### WHAT YOU NEED TO DO
Only those lines in the data below from the line containing "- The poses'" through the line containing "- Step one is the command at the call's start", both included, should be restated word for word.

::: TASK INPUTS :::

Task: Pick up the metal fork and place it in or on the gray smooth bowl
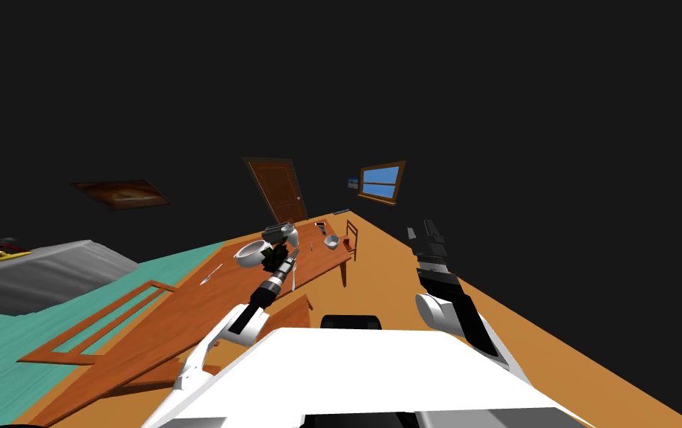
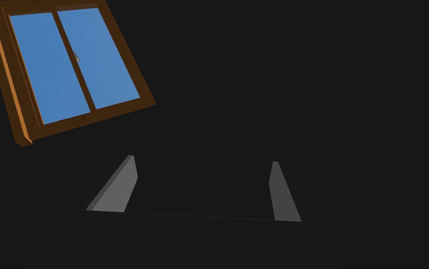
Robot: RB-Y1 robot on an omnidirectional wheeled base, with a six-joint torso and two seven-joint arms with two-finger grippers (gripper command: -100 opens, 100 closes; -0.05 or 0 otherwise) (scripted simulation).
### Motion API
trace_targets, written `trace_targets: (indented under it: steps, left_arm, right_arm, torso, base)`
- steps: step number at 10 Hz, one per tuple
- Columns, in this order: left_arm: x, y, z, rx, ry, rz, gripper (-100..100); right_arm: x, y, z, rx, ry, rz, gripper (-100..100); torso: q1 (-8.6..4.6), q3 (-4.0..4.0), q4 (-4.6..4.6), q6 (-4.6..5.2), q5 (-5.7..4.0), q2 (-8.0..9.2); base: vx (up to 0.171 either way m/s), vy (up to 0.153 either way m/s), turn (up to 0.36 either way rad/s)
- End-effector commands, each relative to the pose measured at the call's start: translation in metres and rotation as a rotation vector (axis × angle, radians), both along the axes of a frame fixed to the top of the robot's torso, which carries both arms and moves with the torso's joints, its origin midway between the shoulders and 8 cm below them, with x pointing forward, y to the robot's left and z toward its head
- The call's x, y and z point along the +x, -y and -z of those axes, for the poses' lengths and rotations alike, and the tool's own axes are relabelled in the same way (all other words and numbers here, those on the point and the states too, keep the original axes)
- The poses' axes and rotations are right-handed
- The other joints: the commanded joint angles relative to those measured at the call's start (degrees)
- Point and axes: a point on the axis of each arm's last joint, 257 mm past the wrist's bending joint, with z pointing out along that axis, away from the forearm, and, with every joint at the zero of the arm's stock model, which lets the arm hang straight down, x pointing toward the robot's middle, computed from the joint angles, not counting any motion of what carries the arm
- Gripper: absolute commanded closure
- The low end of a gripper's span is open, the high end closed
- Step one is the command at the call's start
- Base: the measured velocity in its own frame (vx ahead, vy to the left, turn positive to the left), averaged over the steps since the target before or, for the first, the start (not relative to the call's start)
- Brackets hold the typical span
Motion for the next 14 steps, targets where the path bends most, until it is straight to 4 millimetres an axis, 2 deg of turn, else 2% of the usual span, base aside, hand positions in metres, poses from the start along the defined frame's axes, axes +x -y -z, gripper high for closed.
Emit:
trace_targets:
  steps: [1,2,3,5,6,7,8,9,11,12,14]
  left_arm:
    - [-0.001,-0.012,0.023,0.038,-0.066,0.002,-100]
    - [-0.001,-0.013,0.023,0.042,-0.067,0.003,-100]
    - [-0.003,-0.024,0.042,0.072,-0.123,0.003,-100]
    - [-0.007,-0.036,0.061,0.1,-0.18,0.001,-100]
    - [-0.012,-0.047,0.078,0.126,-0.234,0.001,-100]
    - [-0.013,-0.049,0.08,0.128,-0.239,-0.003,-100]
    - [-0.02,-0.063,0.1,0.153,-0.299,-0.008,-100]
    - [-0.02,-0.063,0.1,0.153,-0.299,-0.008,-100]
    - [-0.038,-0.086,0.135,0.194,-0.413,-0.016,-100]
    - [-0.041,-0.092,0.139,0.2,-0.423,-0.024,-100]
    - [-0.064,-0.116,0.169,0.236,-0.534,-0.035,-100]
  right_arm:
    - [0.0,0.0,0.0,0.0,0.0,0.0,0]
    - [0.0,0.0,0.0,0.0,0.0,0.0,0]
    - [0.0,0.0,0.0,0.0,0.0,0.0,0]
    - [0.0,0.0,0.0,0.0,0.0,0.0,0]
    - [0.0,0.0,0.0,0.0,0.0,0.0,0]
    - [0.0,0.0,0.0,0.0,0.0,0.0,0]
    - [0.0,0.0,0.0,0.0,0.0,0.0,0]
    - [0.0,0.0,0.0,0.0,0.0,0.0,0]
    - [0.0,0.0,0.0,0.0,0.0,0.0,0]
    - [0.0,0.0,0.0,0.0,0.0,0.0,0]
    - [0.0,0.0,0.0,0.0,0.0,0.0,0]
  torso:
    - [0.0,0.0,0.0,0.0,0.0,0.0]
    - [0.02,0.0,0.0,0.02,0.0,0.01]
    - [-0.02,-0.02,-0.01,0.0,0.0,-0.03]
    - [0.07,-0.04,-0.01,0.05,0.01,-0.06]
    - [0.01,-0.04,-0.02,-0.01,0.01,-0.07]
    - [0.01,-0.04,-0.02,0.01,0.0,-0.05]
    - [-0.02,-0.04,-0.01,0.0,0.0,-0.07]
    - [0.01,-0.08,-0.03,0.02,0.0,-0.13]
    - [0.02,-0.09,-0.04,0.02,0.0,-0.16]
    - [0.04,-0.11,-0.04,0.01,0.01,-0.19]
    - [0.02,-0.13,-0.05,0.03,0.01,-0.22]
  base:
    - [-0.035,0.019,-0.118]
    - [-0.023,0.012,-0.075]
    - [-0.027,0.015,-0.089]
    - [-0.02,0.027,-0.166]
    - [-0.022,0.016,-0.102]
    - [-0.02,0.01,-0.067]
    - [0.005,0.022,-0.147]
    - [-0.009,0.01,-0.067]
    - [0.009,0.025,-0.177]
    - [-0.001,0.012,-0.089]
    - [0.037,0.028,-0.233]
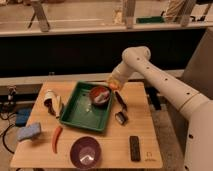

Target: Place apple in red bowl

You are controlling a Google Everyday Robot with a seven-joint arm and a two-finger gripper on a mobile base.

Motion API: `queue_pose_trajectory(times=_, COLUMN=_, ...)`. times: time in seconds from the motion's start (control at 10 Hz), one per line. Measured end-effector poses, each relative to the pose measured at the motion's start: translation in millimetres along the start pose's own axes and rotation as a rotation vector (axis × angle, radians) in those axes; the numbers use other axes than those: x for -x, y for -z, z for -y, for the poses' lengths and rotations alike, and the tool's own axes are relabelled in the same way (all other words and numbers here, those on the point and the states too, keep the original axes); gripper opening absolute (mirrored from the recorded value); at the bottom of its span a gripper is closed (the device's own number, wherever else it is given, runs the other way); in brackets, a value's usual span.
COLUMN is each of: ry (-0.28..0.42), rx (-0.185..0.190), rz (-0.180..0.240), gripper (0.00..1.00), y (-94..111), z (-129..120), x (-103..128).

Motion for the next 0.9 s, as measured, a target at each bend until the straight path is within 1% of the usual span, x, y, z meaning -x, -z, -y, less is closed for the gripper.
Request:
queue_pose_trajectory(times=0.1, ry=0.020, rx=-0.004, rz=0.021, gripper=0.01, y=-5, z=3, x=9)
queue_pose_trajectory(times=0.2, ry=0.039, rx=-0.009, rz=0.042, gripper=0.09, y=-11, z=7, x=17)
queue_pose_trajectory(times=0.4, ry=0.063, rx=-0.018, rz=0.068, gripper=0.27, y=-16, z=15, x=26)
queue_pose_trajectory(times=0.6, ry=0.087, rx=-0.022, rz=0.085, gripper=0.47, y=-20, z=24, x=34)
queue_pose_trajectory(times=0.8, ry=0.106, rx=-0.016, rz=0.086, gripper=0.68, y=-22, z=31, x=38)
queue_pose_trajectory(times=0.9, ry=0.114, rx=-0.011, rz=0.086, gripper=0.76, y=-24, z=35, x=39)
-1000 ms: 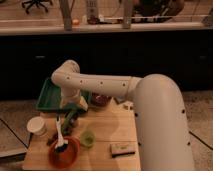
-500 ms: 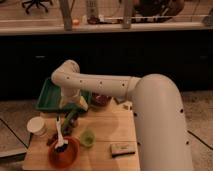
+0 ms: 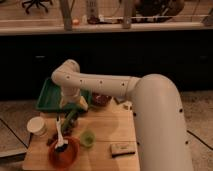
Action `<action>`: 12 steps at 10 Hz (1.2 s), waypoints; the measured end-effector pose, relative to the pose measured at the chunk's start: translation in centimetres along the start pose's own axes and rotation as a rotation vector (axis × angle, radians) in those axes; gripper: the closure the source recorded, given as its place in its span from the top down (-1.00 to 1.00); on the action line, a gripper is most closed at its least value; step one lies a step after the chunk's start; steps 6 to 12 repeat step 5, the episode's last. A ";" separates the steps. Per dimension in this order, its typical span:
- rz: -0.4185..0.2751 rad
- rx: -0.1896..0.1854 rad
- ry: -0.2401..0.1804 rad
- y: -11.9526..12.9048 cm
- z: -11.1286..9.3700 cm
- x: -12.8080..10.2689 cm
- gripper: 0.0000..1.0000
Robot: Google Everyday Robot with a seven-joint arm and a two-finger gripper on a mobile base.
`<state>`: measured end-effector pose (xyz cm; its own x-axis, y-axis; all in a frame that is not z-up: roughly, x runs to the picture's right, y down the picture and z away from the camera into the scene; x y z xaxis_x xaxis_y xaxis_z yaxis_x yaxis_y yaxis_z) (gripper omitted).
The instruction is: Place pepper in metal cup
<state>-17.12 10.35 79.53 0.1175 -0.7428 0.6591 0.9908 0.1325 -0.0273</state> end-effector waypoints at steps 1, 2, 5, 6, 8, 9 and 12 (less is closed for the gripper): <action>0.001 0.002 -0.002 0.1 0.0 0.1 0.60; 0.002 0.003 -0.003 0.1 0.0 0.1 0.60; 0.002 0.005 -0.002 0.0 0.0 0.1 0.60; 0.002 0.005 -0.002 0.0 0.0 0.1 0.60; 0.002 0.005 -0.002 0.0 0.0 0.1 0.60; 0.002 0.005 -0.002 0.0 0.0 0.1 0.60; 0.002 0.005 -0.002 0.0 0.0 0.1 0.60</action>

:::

### EXERCISE ANSWER
- The poses' axes and rotations are right-handed
- The other joints: the commanded joint angles relative to those measured at the call's start (degrees)
- Point and axes: a point on the axis of each arm's last joint, 257 mm past the wrist's bending joint, with z pointing out along that axis, away from the forearm, and, with every joint at the zero of the arm's stock model, which lets the arm hang straight down, x pointing toward the robot's middle, computed from the joint angles, not counting any motion of what carries the arm
- Gripper: absolute commanded closure
- The low end of a gripper's span is open, the high end closed
- Step one is the command at the call's start

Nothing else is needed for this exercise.